Try not to code the text into your app. Swing guis can be pretty easily written to be data driven, consider defining your GUI in an xml file (including the component names and positions/layout attributes).
I worked on systems that had a LOT of property sheets (which are just piles of controls, page after page of them)--without making it data driven, it's virtually impossible to maintain or internationalize.
If you decide to use a GUI builder, never modify the code it outputs if you can possibly avoid it--it's better to bind to the GUI from an external class. Think about what will happen if you have to do it without the builder--will it be difficult to port? Impossible?

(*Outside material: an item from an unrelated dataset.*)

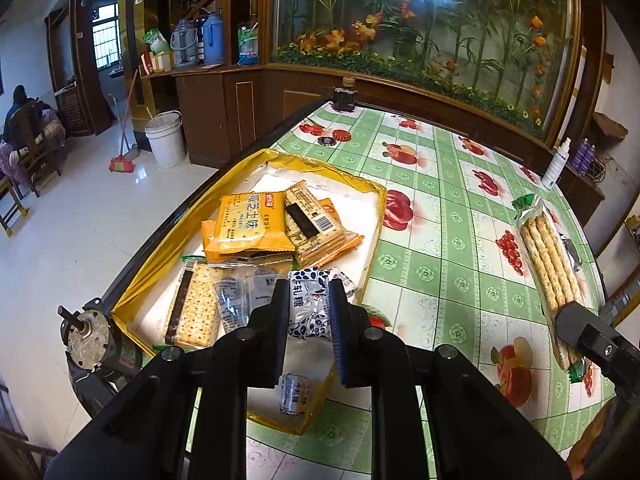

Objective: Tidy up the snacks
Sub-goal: 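Carry milk candy and WEIDAN cracker pack over the yellow tray with both tools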

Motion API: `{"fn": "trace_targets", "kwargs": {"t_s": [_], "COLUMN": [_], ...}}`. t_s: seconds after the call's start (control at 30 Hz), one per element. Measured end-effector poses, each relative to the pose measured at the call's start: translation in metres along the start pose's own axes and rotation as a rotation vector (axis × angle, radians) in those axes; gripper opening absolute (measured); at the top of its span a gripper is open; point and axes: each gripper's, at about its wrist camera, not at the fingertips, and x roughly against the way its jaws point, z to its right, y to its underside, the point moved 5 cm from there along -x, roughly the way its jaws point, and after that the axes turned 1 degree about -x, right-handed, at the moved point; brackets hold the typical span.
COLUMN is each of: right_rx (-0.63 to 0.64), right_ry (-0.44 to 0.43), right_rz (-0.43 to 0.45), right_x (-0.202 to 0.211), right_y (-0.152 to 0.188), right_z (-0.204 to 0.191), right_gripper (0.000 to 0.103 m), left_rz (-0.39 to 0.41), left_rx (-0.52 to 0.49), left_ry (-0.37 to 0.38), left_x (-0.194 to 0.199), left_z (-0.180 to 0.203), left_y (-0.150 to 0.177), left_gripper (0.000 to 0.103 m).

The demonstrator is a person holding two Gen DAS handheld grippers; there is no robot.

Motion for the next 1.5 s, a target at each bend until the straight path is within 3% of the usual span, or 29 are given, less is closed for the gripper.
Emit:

Understand the gotchas in swing--only modifying GUI components from the AWT thread, returning the AWT thread as quickly as possible (spawn a new thread if you have to do anything that takes over 100ms),
Try your best to keep your code DRY--It can be a real programming challenge with Swing GUIs--Again, data driven code is the only way I've found to not constantly repeat code like
new JButton("...");
If your data is property-sheet based, seriously consider creating a binding mechanism to tie your controls to your data. A good goal for DRY code would be 0 (ZERO) control-specific lines of code per control to get a piece of data from your database to your GUI, have the user edit it and get it back to your DB. This means that you should be able to add a new control by doing nothing but modifying your data.